Given a joint probability density distribution $P(\boldsymbol{\alpha})$ with $\boldsymbol{\alpha}=(\alpha_1,\alpha_2,\alpha_3)$ a variable in $\mathbb{R}^{3}$, such that all marginals $P_i$ are Dirac-delta functions i.e. : \begin{align} P_{1}(\alpha_{1})&=\int d\alpha_{2}\int d\alpha_{3}P(\boldsymbol{\alpha})=\delta(\alpha_{1}-\gamma_{1}),\\ P_{2}(\alpha_{2})&=\int d\alpha_{1}\int d\alpha_{3}P(\boldsymbol{\alpha})=\delta(\alpha_{2}-\gamma_{2}),\\ P_{3}(\alpha_{3})&=\int d\alpha_{1}\int d\alpha_{2}P(\boldsymbol{\alpha})=\delta(\alpha_{3}-\gamma_{3}), \end{align} is it possible to prove that the only joint distribution is \begin{equation} P(\boldsymbol{\alpha})=P_{1}(\alpha_{1})P_{2}(\alpha_{2})P_{3}(\alpha_{3})\,\,? \end{equation} In general, I do expect that knowing just the marginals is not enough to uniquely determine the joint probability distribution.

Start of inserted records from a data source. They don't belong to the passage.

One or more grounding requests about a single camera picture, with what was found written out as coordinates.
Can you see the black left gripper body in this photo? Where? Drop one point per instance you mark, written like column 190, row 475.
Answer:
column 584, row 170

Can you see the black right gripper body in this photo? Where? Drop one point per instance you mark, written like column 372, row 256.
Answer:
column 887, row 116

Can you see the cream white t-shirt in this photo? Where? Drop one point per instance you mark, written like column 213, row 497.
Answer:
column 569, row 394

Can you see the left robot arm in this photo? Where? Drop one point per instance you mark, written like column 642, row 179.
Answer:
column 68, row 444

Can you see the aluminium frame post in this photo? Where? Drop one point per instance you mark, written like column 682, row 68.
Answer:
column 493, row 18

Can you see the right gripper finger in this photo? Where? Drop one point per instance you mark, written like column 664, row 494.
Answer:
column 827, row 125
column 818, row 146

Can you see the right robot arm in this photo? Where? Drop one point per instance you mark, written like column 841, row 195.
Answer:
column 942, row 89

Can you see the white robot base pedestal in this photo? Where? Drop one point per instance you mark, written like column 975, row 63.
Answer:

However, given that Dirac-deltas are a very special case, it feels more reasonable that the only possible joint distribution is the product of the three.
If working with continuous distribution creates problems, it would be very helpful also an analogue proof using discrete variables. Also references are very welcome.
Thanks in advance to everyone for the help!